Currently, there is no way to estimate the error of a GAN output, making this approach unusable for the time being. Even if this is the case, the paper is of good quality and if the changes requested below are addressed I would gladly recommend it for publication.

Requested changes

1) In the current manuscript, there is not a clear physics case stated where one would require to generate events that follow a probability distribution function (PDF) which is the result of the addition or subtraction of two or more other PDFs that can not be addressed by standard MC event generators.

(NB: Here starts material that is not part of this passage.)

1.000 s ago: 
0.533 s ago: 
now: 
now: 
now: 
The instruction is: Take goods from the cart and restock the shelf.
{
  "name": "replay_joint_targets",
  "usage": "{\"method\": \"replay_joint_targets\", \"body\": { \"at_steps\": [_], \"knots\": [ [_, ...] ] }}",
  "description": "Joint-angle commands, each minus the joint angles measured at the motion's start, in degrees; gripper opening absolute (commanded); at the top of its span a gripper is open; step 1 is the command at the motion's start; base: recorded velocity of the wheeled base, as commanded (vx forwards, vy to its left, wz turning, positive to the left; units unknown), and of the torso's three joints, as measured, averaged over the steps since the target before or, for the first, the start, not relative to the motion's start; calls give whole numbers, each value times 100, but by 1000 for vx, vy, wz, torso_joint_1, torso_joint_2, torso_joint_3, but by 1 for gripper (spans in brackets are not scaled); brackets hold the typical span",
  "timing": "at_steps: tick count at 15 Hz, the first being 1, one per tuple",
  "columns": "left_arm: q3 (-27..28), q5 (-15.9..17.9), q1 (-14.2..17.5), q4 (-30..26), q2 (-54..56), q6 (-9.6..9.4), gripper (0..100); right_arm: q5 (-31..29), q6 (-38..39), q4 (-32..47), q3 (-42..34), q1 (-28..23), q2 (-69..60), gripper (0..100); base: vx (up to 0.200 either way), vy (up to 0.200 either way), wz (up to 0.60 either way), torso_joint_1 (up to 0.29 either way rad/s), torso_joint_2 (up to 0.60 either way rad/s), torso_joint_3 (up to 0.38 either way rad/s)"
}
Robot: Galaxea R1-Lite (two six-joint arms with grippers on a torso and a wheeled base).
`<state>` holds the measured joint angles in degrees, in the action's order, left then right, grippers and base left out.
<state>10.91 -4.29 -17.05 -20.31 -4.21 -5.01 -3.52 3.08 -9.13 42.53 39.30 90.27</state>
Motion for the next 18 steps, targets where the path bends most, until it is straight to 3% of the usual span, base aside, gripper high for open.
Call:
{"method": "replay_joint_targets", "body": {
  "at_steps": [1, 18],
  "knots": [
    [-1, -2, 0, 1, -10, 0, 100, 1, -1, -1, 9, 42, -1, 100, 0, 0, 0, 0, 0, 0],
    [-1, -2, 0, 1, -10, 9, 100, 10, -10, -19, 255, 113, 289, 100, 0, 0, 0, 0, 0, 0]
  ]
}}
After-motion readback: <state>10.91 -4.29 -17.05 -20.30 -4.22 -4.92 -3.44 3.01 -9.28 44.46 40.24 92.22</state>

- Adding a concise and general physics case for the need of generating such events with a GAN in the context of collider physics is a must in order to understand the usefulness of the proposed method. It should be clearly stated what are the advantages of using a GAN to generate subtracted events with respect to a standard MC event generator and also the cases where the generation of such events is necessary.

-What is the problem that you are trying to address? And then, why is the use of GAN preferred to standard MC event generators?

- For instance in Section 3.2 it is not clearly stated why one would want to use a GAN instead of a MC generator to generate the events. What is the concrete problem that you are trying to address in this section?

2) It would be very useful and informative if a small discussion on the advantages of using GANs, with respect to other ML approaches, would be given. For instance, why are GANs better to generate subtracted events as opposed to fitting the subtracted distribution and generating events from it.

3) In some regions of Fig. 1 (right) and Fig. 7 (bottom-right), the errors of the GAN distribution are biased with respect to the true distribution (they are either always above or below in certain regions).

If one would integrate the a GAN distribution with regions that are biased, for instance in Fig. 7 (bottom-right) from 0 to 20 GeV or from 60 to 80 (or in Fig. 1 from 0 to 25), then the mean value of the bin resulting from integrating out the GAN values, could in principle be outside the statistical error given by the truth distribution in that bin.

- Do these biases make the GAN generation of events much less reliable when binning the events?
- How would you address this problem?

4) It would be useful, in order to compare with standard MC event generators and other ML approaches, if you could report the timings for training and inference, together with the hardware used, at least for sections 3.1 and 3.2.

validity: ok
significance: good
originality: good
clarity: good
formatting: excellent
grammar: -

Author: Ramon Winterhalder on 2020-10-16 [id 1009]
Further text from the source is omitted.